Por sua vez, López-Ruiz (2007) fez uma pesquisa entre os executivos de empresas transnacionais e defendeu a tese de que o ethos desse grupo tem se tornado o ethos da sociedade capitalista atual. Nos anos 1990, com a reestruturação produtiva, ficou claro aos empregados das grandes empresas que seu capital humano depreciava-se, ou seja, que o valor de suas habilidades e competências deteriorava-se e o risco de desemprego aumentava entre eles. Surge, então, a metáfora do indivíduo enquanto empresa: cada pessoa deve, portanto (e isso é uma obrigação moral), aumentar suas habilidades e competências, ou seja, investir em si próprio, gerir seu próprio capital. Segundo o autor, é nesse contexto que a figura do empreendedor apontada por Schumpeter é retomada. Porém, se em épocas anteriores "a iniciativa econômica era o atributo de uma minoria, hoje todos devem ter (e perseguir constantemente) esse atributo" (SCHUMPETER, 1982, p. 20).
O autor também constata que os executivos das transnacionais sentem-se, hoje, como capitalistas e não como trabalhadores e justificam isso com o argumento de que estão na empresa para capitalizar seu próprio "capital". Lopes-Ruiz aponta que inúmeros livros e a mídia, atualmente, sugerem pensar os empregados como trabalhadores-investidores e a própria força de trabalho com um capital. Sendo assim, a trajetória profissional depende dos investimentos que o indivíduo faz emsi próprio. É importante reforçar o papel das Ciências Econômicas e da Administração para dar sustentação ideológica a essas mudanças. O autor revela um conjunto de representações que vêm de encontro ao panorama de mudanças apresentado, no qual a empresa incorpora as exigências da lógica financeira e a reproduz em suas dimensões internas.
Ao buscarmos analisar as mudanças no capitalismo a partir das transformações de seu conjunto de normas e valores, tem-se como referência o trabalho de Boltanski e Chiapello (2001), no qual os autores inspiraram-se em Weber, a fim de tratar de um "novo espírito do capitalismo". Esse trabalho não se baseia na religião, contudo, seu foco é na literatura gerencial das décadas de 1960 em diante. Os autores entendem o espírito do capitalismo como um conjunto de crenças que dirigem e justificam a ação de pessoas e grupos. Além disso, ele transcende as divisões de classe, pois tais crenças são compartilhadas tanto pelos capitalistas quanto pelos trabalhadores. Isso permite melhor compreender as pesquisas de Colbari e López- Ruiz, os quais apontam a difusão do empreendedorismo pela sociedade de modo a estar presente tanto em programas de (re)qualificação de trabalhadores de camadas mais baixas, quanto na forma como executivos de grandes empresas identificam-se.
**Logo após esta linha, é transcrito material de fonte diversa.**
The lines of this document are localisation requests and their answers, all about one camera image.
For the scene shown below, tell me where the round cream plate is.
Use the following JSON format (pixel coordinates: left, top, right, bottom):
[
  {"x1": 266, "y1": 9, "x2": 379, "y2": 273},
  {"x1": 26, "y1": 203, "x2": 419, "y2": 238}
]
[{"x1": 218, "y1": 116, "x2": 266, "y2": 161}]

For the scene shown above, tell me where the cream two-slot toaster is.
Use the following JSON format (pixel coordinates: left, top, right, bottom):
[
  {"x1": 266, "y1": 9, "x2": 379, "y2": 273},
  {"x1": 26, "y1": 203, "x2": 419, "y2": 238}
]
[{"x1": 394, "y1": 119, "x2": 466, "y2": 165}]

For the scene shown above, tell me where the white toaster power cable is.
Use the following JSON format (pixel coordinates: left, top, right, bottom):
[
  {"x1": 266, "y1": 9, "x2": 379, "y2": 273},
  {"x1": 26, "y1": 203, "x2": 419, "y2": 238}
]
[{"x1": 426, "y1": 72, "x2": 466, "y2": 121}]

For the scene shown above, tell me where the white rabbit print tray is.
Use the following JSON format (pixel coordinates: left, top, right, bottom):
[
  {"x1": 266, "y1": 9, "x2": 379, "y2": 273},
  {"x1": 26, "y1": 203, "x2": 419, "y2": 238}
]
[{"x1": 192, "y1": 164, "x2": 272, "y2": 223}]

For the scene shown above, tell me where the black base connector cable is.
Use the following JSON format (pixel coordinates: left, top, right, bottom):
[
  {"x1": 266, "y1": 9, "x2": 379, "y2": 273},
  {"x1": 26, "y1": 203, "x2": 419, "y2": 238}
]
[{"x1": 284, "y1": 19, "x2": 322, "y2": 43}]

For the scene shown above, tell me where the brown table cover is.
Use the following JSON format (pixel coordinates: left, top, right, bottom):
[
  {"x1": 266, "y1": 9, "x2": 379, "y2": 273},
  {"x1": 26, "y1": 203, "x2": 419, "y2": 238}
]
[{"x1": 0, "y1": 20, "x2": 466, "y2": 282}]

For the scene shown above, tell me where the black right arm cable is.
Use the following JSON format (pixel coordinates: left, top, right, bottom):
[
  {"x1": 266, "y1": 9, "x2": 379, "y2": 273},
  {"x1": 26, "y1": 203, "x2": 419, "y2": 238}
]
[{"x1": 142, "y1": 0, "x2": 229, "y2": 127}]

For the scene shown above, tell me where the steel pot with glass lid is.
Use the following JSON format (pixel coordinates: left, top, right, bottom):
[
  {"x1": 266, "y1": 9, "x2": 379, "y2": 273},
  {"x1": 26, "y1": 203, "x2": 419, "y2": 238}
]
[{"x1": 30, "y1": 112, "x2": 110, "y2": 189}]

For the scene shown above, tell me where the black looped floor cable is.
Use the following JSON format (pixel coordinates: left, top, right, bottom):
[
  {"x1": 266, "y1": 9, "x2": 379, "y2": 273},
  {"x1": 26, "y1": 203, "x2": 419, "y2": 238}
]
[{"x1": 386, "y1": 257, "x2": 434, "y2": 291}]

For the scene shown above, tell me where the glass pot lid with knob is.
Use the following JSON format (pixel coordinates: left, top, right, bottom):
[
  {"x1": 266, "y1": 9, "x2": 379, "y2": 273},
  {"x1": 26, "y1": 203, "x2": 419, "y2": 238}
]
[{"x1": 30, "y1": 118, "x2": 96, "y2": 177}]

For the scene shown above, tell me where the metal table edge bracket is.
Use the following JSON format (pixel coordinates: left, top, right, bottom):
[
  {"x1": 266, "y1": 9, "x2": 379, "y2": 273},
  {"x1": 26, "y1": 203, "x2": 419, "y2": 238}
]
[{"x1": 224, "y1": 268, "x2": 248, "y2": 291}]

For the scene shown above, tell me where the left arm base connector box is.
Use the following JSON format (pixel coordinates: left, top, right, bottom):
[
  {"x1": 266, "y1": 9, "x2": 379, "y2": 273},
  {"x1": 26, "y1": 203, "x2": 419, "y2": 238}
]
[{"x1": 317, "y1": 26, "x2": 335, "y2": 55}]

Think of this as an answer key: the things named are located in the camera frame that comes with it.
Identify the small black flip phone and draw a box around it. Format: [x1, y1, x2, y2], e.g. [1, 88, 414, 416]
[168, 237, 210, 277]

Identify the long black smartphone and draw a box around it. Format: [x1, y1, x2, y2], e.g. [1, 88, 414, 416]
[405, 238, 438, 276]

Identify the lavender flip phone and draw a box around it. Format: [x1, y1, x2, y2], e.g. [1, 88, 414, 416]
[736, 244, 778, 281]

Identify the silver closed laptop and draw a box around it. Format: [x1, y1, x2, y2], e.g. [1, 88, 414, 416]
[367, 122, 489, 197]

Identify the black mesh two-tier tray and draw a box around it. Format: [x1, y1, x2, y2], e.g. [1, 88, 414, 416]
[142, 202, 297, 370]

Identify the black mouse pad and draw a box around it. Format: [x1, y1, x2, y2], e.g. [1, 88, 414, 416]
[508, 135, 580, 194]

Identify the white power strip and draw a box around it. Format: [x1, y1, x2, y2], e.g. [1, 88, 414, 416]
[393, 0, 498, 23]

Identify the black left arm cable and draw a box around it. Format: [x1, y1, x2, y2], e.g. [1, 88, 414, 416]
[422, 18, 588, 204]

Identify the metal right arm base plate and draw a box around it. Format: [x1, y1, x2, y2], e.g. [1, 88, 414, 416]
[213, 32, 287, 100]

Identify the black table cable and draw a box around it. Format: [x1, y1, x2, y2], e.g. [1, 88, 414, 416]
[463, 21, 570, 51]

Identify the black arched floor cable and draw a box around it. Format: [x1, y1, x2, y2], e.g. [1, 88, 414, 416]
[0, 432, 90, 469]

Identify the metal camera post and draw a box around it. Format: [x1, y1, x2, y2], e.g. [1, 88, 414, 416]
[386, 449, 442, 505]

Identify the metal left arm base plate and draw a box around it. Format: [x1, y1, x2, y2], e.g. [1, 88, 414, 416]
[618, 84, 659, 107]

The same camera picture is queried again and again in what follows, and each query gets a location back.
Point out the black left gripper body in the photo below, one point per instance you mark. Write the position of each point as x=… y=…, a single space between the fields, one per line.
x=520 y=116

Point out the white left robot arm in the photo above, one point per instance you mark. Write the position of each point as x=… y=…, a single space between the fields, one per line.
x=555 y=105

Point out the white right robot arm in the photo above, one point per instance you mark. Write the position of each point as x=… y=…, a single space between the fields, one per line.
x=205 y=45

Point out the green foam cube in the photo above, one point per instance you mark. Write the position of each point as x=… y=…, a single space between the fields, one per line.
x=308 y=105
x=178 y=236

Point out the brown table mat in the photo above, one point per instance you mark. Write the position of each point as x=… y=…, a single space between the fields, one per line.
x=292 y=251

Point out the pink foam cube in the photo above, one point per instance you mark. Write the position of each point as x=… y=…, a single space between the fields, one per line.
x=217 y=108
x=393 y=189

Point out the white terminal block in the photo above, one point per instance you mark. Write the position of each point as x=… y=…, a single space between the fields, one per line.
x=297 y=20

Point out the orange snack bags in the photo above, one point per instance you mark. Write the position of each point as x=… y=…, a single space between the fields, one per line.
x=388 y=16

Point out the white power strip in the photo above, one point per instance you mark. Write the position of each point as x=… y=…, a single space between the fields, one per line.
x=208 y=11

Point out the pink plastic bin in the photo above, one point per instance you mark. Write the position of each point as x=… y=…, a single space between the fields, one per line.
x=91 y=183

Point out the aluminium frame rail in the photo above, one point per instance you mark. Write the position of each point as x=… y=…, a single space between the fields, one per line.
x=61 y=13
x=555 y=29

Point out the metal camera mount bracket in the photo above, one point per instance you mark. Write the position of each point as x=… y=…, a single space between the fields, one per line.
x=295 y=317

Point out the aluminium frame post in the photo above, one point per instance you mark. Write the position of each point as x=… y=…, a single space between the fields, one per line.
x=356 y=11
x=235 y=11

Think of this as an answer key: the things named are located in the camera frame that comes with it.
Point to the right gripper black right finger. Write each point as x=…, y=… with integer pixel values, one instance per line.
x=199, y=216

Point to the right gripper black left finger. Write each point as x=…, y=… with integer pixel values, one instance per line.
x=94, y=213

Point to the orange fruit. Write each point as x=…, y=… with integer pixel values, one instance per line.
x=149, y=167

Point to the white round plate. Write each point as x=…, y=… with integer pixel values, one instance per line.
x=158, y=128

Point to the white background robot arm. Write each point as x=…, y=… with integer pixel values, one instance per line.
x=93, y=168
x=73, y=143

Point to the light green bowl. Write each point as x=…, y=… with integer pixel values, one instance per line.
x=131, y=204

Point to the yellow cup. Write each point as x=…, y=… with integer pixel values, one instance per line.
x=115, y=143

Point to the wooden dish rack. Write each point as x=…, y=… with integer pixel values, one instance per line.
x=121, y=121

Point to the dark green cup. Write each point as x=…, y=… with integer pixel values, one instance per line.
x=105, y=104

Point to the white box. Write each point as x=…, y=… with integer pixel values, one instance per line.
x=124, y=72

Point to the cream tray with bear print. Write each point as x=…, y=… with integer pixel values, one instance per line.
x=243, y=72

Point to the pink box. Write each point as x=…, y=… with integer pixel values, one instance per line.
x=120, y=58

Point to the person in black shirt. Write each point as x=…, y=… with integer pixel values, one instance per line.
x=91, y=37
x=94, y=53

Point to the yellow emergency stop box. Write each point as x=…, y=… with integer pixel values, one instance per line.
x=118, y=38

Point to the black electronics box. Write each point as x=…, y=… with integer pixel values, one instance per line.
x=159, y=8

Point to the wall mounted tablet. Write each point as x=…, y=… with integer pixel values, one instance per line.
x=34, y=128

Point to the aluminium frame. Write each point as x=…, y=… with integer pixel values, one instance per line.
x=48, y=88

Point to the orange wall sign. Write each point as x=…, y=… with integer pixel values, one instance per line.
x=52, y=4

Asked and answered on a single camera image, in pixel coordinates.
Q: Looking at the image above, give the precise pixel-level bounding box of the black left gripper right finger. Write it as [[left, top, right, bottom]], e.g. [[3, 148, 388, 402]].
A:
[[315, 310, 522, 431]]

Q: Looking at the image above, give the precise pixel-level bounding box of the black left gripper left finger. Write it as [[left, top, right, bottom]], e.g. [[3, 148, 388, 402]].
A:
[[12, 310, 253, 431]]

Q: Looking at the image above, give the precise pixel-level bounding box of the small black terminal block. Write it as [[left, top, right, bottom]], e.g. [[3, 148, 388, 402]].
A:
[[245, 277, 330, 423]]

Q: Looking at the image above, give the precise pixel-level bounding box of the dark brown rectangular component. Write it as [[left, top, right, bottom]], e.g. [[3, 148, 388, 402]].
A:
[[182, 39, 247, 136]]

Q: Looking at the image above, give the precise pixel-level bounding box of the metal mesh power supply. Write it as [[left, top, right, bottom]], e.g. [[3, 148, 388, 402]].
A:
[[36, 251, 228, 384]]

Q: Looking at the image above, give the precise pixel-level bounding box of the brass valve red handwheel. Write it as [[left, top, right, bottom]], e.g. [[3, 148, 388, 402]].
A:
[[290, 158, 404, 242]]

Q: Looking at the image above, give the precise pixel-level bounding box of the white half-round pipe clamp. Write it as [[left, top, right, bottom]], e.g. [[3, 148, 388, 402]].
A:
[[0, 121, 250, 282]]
Ainda segundo Boltanski e Chiapello, o espírito do capitalismo é definido como um conjunto de crenças inscritas em instituições. Os autores elaboram tal definição a fim de analisar as justificativas que sustentam o capitalismo e que fazem com que os indivíduos comprometam-se com ele. Eles relatam também como o capitalismo busca incorporar crenças não econômicas e dar respostas às críticas que recebe. Esse espírito do capitalismo é necessário para garantir o comprometimento tanto daqueles que dominam e devem justificar sua posição de dominador, quanto daqueles que são dominados e devem encarar tal subordinação como legítima dentro do capitalismo.
Diante da perspectiva sociológica acima citada, o presente trabalho busca investigar o empreendedorismo enquanto um fenômeno da ideologia do capitalismo atual, assim como o seu espírito enquanto dimensão valorativa, no sentido dado por Boltanski e Chiapello. Tomamos para análise informações coletadas junto a revistas (Pequenas Empresas, Grandes Negócios; Você S/A), livros de grande vendagem (Pai rico, pai pobre; O empreendedor rico; O segredo de Luísa etc.) e sítios especializados em eventos sobre o tema gerencial (Expo-Management, Sebrae), por serem todos estes meios de comunicação de massa que nos revelam os atores que atuam na difusão do empreendedorismo.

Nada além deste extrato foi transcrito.